§ **TO DO**:
The number of lines holding "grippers" in the listing below is all you should give.

§ **DATA PROVIDED**:
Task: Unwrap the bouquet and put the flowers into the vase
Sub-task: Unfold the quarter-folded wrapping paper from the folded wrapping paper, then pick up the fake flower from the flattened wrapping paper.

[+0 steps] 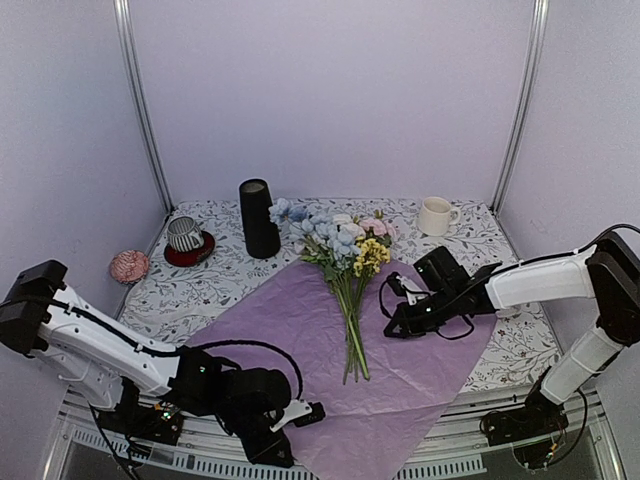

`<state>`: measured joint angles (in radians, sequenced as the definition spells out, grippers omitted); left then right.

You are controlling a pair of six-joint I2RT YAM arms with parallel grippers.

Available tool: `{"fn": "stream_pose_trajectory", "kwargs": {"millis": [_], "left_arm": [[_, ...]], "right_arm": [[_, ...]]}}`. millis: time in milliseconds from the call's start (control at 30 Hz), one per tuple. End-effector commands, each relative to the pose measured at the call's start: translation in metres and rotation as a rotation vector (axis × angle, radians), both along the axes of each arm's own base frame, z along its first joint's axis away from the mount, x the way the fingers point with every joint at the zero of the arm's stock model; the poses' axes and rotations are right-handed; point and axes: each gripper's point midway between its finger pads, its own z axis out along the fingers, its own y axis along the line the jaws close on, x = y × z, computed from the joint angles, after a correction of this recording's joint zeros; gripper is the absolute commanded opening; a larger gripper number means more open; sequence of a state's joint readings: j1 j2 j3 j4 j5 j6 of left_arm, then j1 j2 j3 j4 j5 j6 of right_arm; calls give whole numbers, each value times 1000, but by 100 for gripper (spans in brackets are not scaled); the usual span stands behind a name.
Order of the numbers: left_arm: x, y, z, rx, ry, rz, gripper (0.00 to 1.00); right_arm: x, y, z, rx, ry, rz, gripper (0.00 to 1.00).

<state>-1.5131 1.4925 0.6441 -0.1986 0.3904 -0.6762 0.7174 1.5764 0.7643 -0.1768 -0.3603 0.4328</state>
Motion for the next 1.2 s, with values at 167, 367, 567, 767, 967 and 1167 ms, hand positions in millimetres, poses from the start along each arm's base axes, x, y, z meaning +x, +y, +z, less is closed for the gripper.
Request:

§ **OUTPUT BELOW**:
2